Idade de Glass: enquanto As crianças terríveis acabaram de ser destruídos na Ópera de Lille, que o completo Estudos para piano, recentemente publicado pela InFiné sob os dedos de Vanessa Wagner, desencadeou paixões, Satyagrahaterceira ópera do compositor americano Philip Glass, entrou no repertório da Ópera de Paris na sexta-feira, 10 de abril. Certamente, desde quarenta e seis anos após a criação em 1980 e à beira de uma estreia francesa roubada pela Ópera de Nice em outubro de 2025. O fato é que o senhor de 89 anos, que veio cumprimentar o palco no final do espetáculo, foi a mais calorosa das ovações.
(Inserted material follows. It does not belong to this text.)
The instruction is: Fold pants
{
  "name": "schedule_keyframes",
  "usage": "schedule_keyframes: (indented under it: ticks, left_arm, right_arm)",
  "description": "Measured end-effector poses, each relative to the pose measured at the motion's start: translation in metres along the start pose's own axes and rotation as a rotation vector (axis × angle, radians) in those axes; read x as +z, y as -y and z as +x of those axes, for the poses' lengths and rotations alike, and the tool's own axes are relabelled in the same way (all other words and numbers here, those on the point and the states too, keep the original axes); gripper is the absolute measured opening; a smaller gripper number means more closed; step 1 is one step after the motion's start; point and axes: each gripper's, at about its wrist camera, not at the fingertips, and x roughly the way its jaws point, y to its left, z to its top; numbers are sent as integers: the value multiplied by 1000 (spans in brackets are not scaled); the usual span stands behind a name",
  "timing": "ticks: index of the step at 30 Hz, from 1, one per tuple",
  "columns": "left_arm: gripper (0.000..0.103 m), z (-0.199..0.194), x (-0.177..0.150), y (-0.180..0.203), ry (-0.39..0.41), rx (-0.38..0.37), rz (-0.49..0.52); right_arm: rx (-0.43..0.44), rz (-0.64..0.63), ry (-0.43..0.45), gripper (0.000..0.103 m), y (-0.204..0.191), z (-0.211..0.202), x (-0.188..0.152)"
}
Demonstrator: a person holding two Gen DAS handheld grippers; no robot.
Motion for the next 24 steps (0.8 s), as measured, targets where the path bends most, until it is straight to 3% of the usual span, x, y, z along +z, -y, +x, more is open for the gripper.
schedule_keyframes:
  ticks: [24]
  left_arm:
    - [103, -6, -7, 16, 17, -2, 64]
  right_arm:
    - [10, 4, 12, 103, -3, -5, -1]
Composto entre o mítico Einstein na praia (1976), ocupado com o assunto científico, e Akhnaton (1984), que trata da questão religiosa, a segunda das óperas da “trilogia dos homens visionários” tendo marcado e transformado o mundo com as suas ideias, convoca, através da figura de Mohandas Karamchand Gandhi (1869-1948), apóstolo da não-violência, o domínio político. Estão associados a ele, ao longo dos três atos de Satyagraha (“força da verdade”), o romancista russo Leo Tolstoy, o poeta indiano Rabindranath Tagore, cujos textos pacifistas Gandhi conhecia, e o pastor americano Martin Luther King.